Improbable Java slow down in combining doubles and strings

We’ve been chasing a bug all year that has been driving us crazy. I think I may have found it, but my result feels so improbable that I’m having a hard time believing it; I’d like to describe it here in the hopes that someone else can corroborate or point out the obvious error in my conclusion.

That is, we use string constructs like this:
"Header " + m_some_double_variable
We use that in debug messages, and in a header to a csv file we generate.

However, the first use of such a string construct seems to take an astronomical amount of time.

For example, this code:
https://gist.github.com/jwhite66/c799cc8bca57f165d5d70907749fd9bc

Gives the following result:

********** Robot program starting **********
NT: server: client CONNECTED: 10.28.23.162 port 59765
Slow me down, m_a: 1.0, m_b: 2.0, m_b: 3.0, m_b: 4.0, m_b: 5.0, m_b: 6.0, m_b: 7.0, m_b: 8.0, m_b: 9.0
Normal string operations took: 1.0367089999999999
Don’t slow me down, m_a: 1.0, m_b: 2.0, m_c: 3.0, m_d: 4.0, m_e: 5.0, m_f: 6.0, m_g: 7.0, m_h: 8.0, m_i: 9.0
String builder operations took: 0.0016929999999999445

That is, a full second just to print a string!

My best guess is that there is some sort of exception that occurs with some sort of JIT compilation. I haven’t probed a lot further; it is the case that the second use of a string such as that does not take as long.

Anyone else have any insight on this one?

1 Like

When I was working with Team 8 last week we were noticing incredible slowdowns with printing (System.out.println()) and reverted to dumping everything to files instead. Nothing on the order of a second, but sometimes several ms.

The delay seems proportional to the number of doubles you print; the more, the longer the delay. It also seems to be catastrophically bad only once, and then just slow after that.

I too am wondering if JIT compilation has anything to do with these strange delays (printing, CAN, various netcomm things it seems) in general. We noticed our first auto periodic loop taking 250ms and then it dipping to between 20-40ms with occasional spikes up to 60ms. Double checked and couldn’t find any one-off initialization stuff (that was all handled in auto init).

Here’s another thread from last week on loop timing issues:

How slow after the first time?

If you swap the two operations (StringBuilder and string operations) does the result change? What if you use normal Java timer functions instead of getFPGATimestamp? What if you don’t include the println but measure only the string part of the operation?

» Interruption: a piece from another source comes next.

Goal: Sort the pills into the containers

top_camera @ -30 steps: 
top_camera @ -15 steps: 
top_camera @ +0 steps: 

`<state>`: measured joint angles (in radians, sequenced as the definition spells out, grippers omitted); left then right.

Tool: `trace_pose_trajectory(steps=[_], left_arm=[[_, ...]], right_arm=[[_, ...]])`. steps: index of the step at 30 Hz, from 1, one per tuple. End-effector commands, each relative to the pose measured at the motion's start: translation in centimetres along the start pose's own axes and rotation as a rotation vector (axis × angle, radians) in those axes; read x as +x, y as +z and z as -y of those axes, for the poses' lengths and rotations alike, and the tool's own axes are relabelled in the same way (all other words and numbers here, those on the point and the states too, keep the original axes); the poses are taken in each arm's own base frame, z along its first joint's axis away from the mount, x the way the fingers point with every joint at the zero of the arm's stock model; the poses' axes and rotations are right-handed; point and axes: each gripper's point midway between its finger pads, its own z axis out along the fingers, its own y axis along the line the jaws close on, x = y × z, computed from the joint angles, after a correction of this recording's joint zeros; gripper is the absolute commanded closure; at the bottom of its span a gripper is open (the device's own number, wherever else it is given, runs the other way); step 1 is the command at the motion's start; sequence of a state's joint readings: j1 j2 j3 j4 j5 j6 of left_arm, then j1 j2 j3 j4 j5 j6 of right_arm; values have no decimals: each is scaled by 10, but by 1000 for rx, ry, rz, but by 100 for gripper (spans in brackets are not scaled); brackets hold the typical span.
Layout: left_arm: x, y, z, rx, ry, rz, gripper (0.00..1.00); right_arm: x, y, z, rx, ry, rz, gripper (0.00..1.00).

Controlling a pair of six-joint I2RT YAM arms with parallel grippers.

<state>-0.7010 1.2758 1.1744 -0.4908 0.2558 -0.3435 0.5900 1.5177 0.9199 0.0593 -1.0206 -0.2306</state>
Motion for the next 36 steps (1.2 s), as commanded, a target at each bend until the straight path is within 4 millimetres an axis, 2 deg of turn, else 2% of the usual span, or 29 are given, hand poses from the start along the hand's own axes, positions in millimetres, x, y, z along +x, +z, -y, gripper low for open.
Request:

JIT generally takes a few thousand iterations to kick in.

1 Like

No change. New code is here:
https://gist.github.com/jwhite66/2e28319273727f6ffb84cb9fa02ce7fa

Second and subsequent calls seem not to take any slow down. I have an instinct that the ‘gremlin’ we have been chasing is worst at start up, but then we also see it periodically, which is what leads me to believe there is something else causing it. The smaller hiccups could just be Garbage collection, which I was also independently pursuing; there seems to be more GC than I would expect, but those hiccups are only on the order of ~ 20ms, which our control systems survive.

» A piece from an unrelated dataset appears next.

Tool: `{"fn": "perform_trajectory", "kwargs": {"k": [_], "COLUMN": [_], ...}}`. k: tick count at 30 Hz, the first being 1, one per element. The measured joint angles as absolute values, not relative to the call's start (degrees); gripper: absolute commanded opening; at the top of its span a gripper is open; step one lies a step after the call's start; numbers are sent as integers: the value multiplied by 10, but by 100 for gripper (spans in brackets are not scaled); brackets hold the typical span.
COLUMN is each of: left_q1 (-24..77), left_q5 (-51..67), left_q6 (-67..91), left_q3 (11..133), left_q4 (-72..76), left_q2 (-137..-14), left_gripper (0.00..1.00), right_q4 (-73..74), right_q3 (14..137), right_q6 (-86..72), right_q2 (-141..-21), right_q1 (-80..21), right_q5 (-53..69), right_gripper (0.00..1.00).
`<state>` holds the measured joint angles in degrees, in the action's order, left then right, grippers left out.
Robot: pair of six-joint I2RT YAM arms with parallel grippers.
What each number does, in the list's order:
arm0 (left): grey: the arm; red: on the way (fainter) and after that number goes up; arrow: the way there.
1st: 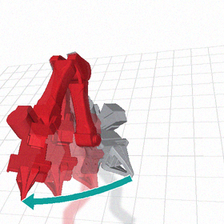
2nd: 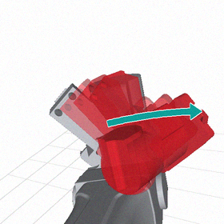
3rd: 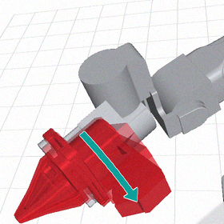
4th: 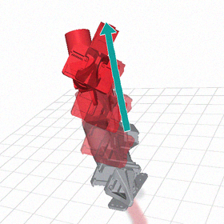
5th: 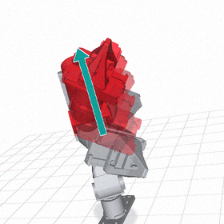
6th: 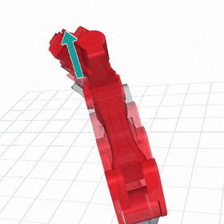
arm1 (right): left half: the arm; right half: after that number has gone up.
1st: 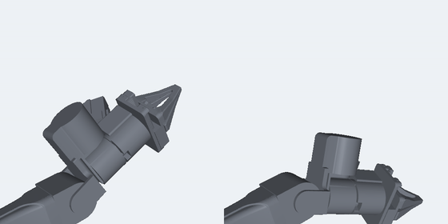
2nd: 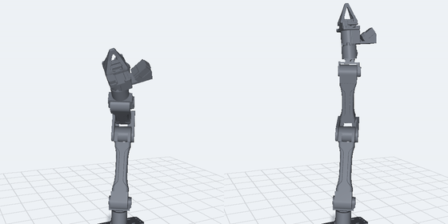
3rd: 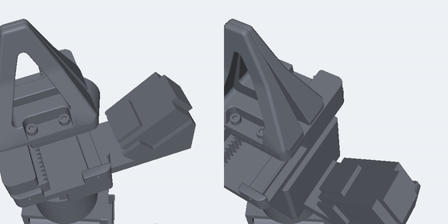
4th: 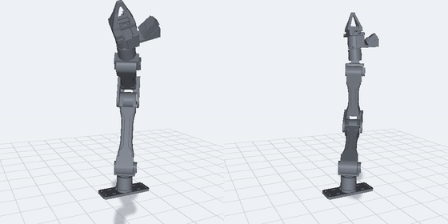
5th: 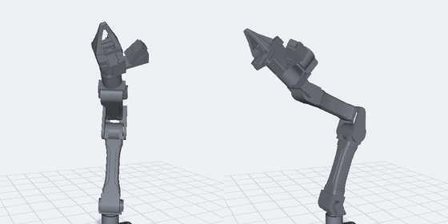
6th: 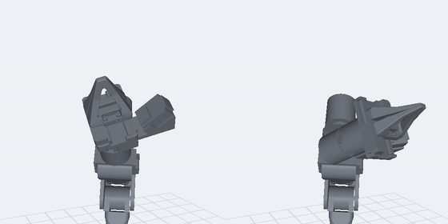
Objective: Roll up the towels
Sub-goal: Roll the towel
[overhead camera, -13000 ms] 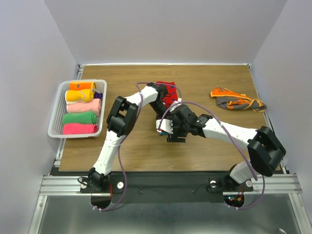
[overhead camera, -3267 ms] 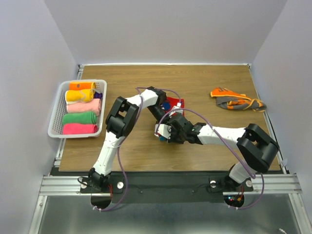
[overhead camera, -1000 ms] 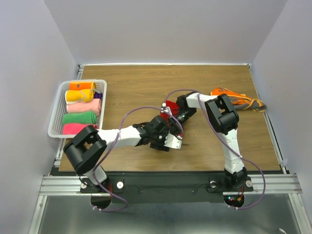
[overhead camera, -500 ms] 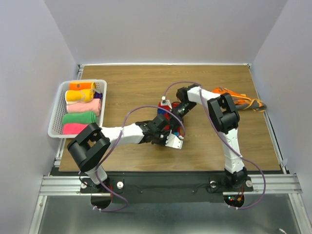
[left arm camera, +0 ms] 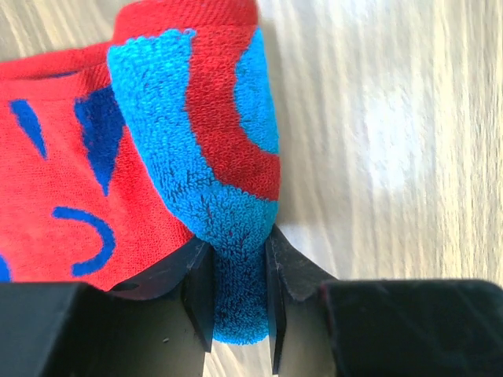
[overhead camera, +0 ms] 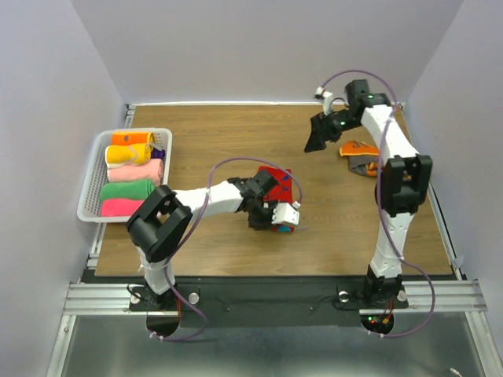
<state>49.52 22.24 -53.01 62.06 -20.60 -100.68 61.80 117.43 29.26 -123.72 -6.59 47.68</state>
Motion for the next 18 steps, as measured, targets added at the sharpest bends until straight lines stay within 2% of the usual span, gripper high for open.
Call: {"fn": "perform_trajectory", "kwargs": {"k": [4,6,10,11,15,18], "left_q1": [446,423,374,368,349,338], "left_q5": [297,326,391,399,436,460], "left_q6": [-529,-533,-544,-546,-552,-555], "left_q3": [704,738,835,851,943,1011], "left_q4": [-275,-304,-391,-406,-492,-560], "left_q2": [-1070,-1097,-1169,-1183,-1248,-1298], "left_gripper": [35,35,35,35,35,36], "right_q4": [594,587,565,564,517,484], "right_q3": [1103,1042,918,907,811,735], "right_q6": [296,312,341,344,351,354], "right_q2": [-1126,-1031,-860,-848,-753,-738], "right_q1": [-22,-10,-36,-41,-165,-273], "right_q5": [455,438,418,415,353,298], "right_gripper": [100,100,100,100,100,100]}}
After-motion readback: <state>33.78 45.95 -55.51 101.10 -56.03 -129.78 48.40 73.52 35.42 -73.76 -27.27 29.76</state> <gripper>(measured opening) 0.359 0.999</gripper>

I did also try adding a ‘-Xint’, and that just made it worse. I’m largely a Java neophyte, so I’m just pushing buttons in the dark :-/.

I also tried moving it to teleopInit(), in the theory that there was a startup pain of some kind, and that also made no material difference.

For completeness, here is the output of my last run, with the code give above:

Results:
********** Robot program starting **********
NT: server: client CONNECTED: 10.28.23.162 port 62630
Don’t slow me down, m_a: 1.0, m_b: 2.0, m_c: 3.0, m_d: 4.0, m_e: 5.0, m_f: 6.0, m_g: 7.0, m_h: 8.0, m_i: 9.0
Slow me down, m_a: 1.0, m_b: 2.0, m_b: 3.0, m_b: 4.0, m_b: 5.0, m_b: 6.0, m_b: 7.0, m_b: 8.0, m_b: 9.0
Slow me down, m_a: 1.0, m_b: 2.0, m_b: 3.0, m_b: 4.0, m_b: 5.0, m_b: 6.0, m_b: 7.0, m_b: 8.0, m_b: 9.0
Slow me down, m_a: 1.0, m_b: 2.0, m_b: 2.0, m_b: 4.0, m_b: 5.5, m_b: 4.2, m_b: 7.0, m_b: 8.0, m_b: 9.0
fast time: 0.026999950408935547
slow time: 0.8399999141693115
slow time (again): 9.999275207519531E-4
slow time (after changing): 9.999275207519531E-4

Not sure what is going on, but here are a couple thoughts.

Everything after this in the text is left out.